Task objective: Only the lines from the one containing "for the popcorn" through the final line of the entries below are wanted, each copied exactly.

Content starts

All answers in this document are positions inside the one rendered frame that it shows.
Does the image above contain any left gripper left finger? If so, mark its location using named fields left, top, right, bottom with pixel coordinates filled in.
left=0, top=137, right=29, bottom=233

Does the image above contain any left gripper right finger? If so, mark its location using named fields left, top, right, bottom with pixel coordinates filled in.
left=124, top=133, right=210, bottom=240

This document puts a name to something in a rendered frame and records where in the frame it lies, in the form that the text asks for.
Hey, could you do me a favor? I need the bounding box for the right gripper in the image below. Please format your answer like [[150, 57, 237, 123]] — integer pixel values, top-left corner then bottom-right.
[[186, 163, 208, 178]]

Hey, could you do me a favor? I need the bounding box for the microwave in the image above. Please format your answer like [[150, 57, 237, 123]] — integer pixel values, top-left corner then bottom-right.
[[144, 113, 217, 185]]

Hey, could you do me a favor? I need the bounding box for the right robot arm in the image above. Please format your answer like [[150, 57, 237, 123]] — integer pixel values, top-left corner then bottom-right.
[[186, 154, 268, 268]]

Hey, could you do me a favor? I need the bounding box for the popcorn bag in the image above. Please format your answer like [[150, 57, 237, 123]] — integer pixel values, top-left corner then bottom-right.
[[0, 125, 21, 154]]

Content ends

Solution:
Hey, could you do me a favor? I need the bounding box for the popcorn bag in the image above. Please format your answer like [[150, 57, 237, 123]] — integer pixel values, top-left corner then bottom-right.
[[0, 125, 21, 154]]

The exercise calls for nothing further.